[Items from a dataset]
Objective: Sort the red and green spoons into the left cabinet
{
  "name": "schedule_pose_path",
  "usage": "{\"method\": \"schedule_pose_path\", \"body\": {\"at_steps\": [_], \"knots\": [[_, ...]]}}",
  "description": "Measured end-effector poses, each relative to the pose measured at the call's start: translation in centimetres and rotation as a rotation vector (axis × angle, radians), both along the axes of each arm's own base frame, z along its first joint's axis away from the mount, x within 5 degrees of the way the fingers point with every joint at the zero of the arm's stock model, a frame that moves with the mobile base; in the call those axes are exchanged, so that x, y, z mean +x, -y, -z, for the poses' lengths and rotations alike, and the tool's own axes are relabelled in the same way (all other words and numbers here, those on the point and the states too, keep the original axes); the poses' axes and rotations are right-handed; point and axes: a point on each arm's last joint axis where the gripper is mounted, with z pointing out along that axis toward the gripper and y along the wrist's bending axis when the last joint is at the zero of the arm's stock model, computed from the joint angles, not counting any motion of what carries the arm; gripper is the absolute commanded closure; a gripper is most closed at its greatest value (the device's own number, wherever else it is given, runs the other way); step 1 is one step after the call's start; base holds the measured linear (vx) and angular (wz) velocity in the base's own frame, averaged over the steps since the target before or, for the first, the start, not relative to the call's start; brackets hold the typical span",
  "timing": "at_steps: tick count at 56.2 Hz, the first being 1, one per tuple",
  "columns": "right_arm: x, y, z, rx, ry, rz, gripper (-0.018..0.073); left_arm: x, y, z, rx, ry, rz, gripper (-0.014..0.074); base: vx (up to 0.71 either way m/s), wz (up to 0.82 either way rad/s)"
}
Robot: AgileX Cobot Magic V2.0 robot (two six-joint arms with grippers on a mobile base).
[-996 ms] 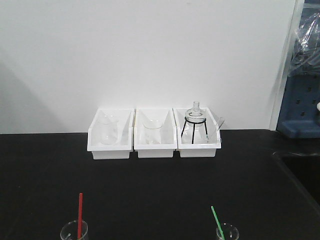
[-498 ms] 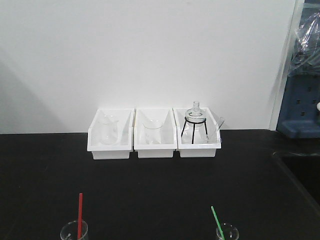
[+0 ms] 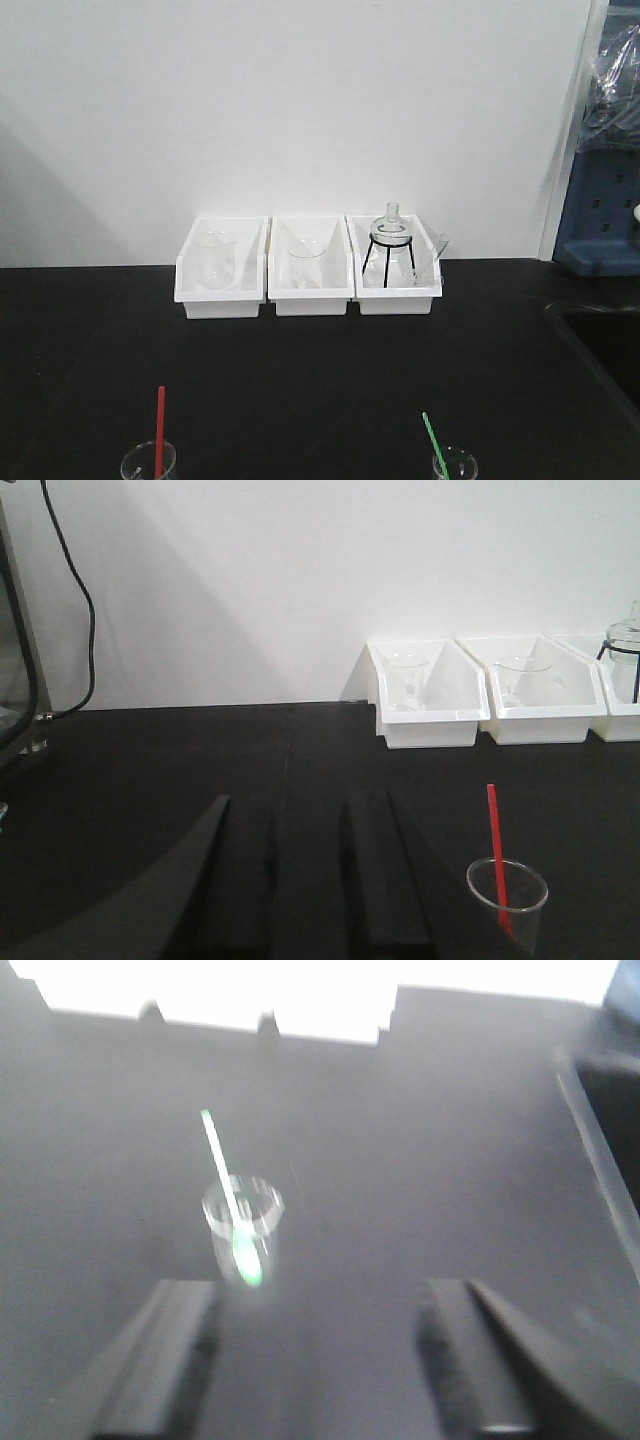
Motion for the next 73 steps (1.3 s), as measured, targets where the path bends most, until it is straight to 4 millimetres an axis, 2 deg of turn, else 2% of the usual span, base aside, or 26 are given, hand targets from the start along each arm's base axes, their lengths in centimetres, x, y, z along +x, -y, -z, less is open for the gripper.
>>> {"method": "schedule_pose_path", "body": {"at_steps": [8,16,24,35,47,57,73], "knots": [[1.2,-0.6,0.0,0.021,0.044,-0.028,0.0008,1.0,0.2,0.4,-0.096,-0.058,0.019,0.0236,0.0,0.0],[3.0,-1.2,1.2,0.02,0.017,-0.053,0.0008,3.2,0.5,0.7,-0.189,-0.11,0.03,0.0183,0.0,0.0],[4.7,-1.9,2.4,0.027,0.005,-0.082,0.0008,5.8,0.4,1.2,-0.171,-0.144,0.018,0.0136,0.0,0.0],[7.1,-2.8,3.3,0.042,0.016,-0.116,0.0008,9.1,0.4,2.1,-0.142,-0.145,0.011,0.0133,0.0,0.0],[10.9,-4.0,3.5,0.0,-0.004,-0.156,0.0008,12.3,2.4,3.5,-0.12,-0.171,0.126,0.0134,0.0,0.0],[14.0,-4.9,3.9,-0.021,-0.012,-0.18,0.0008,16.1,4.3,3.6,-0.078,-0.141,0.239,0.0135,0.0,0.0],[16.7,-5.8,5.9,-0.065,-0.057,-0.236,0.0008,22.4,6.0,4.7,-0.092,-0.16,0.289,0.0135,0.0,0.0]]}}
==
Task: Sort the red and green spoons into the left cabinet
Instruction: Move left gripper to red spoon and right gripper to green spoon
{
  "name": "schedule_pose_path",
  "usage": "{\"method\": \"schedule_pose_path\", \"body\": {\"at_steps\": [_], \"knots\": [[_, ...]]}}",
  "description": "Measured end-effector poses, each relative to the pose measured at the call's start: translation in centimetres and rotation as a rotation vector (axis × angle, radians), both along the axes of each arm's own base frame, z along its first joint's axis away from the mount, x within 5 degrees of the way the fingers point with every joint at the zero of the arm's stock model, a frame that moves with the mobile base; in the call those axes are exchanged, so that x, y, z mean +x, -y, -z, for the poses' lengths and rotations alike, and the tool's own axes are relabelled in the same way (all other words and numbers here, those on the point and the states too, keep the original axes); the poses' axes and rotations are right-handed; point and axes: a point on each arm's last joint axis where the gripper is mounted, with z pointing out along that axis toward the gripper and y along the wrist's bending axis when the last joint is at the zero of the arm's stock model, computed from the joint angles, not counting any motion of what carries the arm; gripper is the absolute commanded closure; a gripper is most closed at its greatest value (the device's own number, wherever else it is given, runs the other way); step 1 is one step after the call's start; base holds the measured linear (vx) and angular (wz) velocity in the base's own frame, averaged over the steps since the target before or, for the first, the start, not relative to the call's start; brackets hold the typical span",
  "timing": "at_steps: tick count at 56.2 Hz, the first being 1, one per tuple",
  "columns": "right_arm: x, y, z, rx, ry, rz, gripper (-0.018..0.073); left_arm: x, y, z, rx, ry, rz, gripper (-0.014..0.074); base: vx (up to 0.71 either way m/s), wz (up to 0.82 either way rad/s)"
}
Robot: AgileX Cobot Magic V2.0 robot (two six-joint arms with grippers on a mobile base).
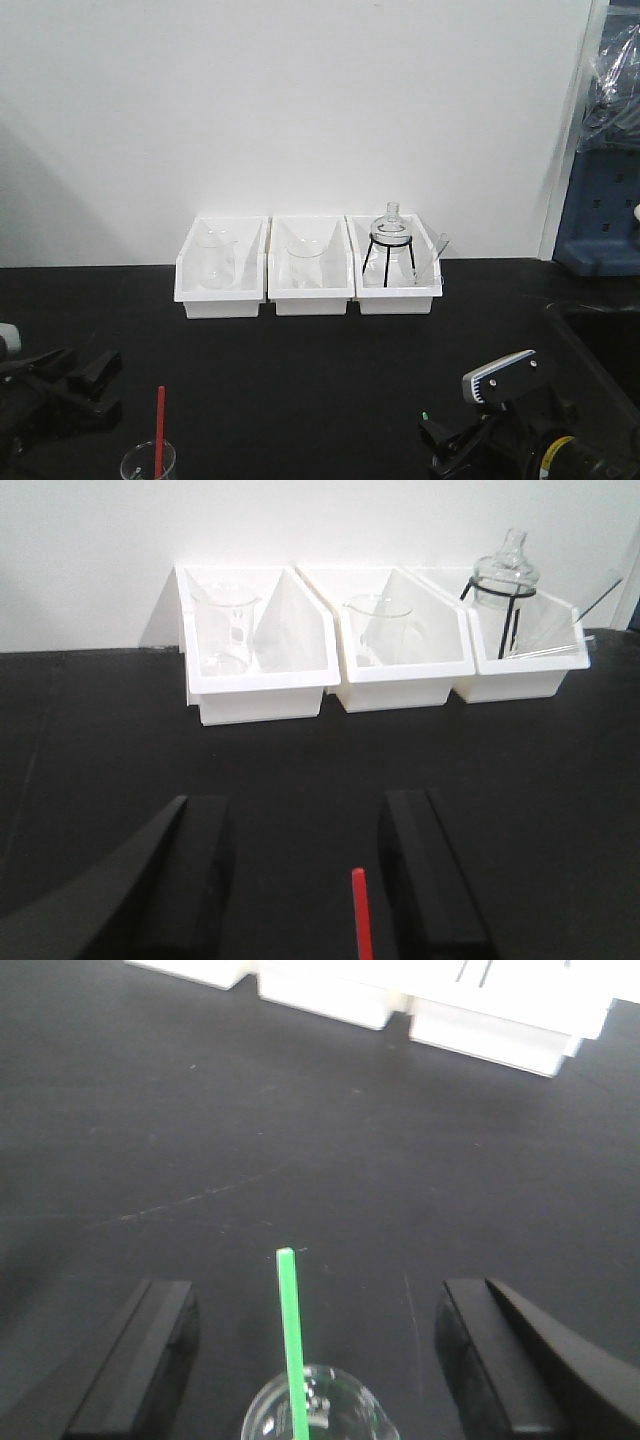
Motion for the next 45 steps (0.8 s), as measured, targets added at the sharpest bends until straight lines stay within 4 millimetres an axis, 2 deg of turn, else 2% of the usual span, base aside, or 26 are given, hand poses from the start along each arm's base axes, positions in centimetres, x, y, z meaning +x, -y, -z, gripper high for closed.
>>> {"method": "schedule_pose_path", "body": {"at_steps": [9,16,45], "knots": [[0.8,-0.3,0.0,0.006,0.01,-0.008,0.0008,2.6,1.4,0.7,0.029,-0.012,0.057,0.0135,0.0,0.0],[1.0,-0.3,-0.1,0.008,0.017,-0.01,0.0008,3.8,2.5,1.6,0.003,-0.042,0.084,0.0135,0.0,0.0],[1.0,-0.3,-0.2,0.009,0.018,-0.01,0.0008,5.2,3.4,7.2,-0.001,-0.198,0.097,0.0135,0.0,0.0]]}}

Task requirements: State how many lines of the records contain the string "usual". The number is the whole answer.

Response: 2